--- START ---

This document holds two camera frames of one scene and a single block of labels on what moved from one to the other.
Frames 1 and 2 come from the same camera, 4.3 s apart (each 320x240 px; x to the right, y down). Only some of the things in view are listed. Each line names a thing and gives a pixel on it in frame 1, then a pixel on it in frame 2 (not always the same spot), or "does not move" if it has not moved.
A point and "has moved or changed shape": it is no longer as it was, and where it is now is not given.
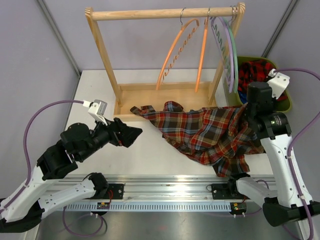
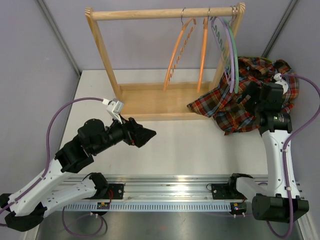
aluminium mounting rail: [153, 193] does not move
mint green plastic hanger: [233, 34] does not move
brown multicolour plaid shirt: [221, 137] to [222, 105]
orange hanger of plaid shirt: [184, 34] has moved or changed shape
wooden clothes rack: [190, 95] does not move
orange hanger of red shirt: [202, 52] does not move

--- END ---

AIM OF THE TASK. Wherever the string "shape" occurs in the listing, return the line it sits on.

YOUR RESPONSE.
A point and "has moved or changed shape": it is no longer as it was, and where it is now is not given.
orange hanger of plaid shirt: [184, 34] has moved or changed shape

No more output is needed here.